» What is being asked: The pictures must be left out, while the rest of the data is copied exactly.

» Source material:
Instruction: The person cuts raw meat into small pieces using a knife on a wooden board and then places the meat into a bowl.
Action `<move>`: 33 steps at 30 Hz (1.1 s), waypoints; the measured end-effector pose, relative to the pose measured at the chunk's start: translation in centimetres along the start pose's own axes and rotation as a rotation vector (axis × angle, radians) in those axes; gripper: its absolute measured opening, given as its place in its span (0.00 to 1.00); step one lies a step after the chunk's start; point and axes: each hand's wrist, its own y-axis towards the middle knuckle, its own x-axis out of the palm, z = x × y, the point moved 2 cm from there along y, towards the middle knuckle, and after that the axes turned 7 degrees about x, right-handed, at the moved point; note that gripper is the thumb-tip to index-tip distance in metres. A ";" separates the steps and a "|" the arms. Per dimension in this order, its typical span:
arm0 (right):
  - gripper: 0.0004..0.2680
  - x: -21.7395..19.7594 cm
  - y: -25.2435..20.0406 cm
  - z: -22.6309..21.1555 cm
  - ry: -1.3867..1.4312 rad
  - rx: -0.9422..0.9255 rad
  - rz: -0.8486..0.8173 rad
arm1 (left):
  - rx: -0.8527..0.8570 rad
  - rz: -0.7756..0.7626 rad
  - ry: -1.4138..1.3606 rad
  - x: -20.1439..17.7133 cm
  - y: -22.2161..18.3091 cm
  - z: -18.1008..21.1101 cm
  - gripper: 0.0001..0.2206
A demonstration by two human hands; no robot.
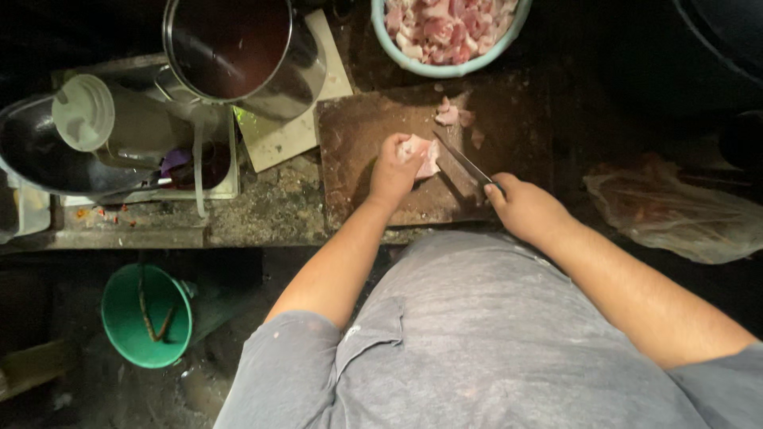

» Response below:
Instruction: The person cuts raw meat into small pieces using a knife on a wooden board and then places the meat into a bowl.
Action `<move>`: 33 steps at 30 Hz (1.1 s), waypoints; the measured end-effector pose, relative to the pose measured at the chunk's start: translation in centimetres along the start pose's own axes and rotation as a rotation vector (axis × angle, radians) in those axes; gripper: its absolute measured opening, given as its place in its span (0.00 to 1.00); step one lies a step after the chunk's start; point and axes: each hand's wrist, its own y-axis towards the middle knuckle, its own x-axis out of the palm, z = x × y, the point moved 2 cm from there along y, towards the middle knuckle, and after that the axes turned 7 degrees about x, right-handed, at the moved point; note that gripper is the thumb-tip to index-tip distance in metres. A ";" separates the steps and a "|" the arms. Per dimension in this order, its typical span:
arm0 (right):
  - gripper: 0.0004..0.2680
  - x: -21.7395..19.7594 cm
  - y: -25.2435..20.0406 cm
  - z: -22.6309..21.1555 cm
  - ry: -1.3867..1.4312 rad
  - rx: -0.9422..0.9255 rad
  - rz: -0.8486..0.8173 rad
arm1 (left):
  - rx: -0.8527..0.8570 rad
  - rz: -0.7756..0.7626 rad
  - ry: -1.4138..1.3606 rad
  - x: -20.1439..17.7133 cm
  - y: -22.2161..18.3091 cm
  - z: -18.1008..21.1101 cm
  - gripper: 0.0001..0.2206
A demonstration by two human hands; no robot.

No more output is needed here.